The fire was on the driver’s side of Bus 16, Frost said. Although it appeared the fire was out, Eastman said Berry told him the fire erupted again. She quickly got out of the bus and got students and about half a dozen other buses in the bus loop out of the way.
The school, which had an undetermined number of students and teachers in it, was also evacuated as flames burst through the bus windows only 30 or so feet from two propane tanks next to the school kitchen.
Firefighters climbed onto the roof of the kitchen to hose it down.
Heavy black smoke was seen high over the school, causing motorists on Route 26 and other downtown areas to come to watch.
“We smelled smoke,” said French teacher Andrea Asken Dunn, who was in her second-floor classroom in the B wing on the Fair Street side of the school with her daughter, Sorrel Dunn, a 15-year-old sophomore.

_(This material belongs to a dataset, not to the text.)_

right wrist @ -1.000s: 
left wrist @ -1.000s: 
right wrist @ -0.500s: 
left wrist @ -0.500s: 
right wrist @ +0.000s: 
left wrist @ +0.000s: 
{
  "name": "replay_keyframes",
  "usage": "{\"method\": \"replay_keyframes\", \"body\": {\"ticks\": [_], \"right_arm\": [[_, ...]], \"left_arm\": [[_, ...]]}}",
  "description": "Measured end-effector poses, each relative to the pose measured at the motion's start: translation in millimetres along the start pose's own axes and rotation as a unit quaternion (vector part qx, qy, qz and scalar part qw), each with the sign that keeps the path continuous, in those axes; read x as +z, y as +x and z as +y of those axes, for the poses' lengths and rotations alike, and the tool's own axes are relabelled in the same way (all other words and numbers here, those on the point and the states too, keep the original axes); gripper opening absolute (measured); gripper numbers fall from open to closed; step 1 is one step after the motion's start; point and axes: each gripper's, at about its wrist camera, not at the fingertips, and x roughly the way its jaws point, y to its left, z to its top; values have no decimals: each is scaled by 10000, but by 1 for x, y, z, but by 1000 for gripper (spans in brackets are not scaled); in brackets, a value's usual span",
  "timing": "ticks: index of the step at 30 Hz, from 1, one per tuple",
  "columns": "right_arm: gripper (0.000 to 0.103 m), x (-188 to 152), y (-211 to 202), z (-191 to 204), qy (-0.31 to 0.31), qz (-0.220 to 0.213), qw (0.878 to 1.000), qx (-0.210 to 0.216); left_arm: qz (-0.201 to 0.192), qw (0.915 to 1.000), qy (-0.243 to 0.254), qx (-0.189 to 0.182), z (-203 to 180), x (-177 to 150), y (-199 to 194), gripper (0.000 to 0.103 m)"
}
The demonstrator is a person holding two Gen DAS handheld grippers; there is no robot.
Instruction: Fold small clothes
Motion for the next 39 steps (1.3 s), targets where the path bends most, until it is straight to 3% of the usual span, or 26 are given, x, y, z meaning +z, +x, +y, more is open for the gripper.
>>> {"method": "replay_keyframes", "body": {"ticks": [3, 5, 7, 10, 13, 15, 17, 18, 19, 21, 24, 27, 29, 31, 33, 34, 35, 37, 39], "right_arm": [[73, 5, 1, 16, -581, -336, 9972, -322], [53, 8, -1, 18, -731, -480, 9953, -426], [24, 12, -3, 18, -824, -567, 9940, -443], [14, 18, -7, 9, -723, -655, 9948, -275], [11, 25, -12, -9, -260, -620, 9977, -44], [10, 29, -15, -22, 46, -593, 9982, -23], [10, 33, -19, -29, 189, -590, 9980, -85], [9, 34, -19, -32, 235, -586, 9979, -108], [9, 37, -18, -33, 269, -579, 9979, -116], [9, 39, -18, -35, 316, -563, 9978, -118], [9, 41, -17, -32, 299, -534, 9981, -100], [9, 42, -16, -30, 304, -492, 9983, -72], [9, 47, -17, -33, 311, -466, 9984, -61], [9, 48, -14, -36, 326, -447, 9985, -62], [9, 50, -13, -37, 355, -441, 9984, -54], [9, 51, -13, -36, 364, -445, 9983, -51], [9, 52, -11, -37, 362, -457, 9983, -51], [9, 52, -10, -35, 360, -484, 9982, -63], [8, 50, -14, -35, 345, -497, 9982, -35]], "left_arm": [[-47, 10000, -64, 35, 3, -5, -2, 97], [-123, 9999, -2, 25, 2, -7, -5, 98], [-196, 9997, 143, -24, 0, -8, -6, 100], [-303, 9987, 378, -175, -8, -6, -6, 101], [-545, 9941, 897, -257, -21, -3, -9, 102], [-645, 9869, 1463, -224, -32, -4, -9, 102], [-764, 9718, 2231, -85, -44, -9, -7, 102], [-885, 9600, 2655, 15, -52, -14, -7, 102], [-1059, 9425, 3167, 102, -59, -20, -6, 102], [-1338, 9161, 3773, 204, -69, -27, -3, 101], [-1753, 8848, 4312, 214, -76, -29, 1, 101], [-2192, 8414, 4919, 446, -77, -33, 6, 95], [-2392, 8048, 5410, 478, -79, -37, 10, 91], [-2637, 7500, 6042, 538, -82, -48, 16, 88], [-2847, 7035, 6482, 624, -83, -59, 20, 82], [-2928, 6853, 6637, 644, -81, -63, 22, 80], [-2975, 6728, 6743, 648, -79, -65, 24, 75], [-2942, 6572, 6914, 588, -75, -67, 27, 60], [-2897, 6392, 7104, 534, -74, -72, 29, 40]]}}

“It smelled like (burning) plastic,” said Sorrel Dunn, who left the building.
It was unclear exactly how many of the approximately 1,100 students from eight area towns and about 175 staff members and others were in the building.
Sorrel Dunn said cheerleaders were practicing in the gym, which is next to the bus loop, and the boys’ soccer team was in the library near the center of the building. Football players were practicing in the field and some teachers and students were scattered throughout the building. Teacher Nancy Marcotte said many teachers were in the building late Wednesday afternoon for leadership meetings.
The bus was towed to the bus garage where investigators will examine it more thoroughly in the next few days, Frost said.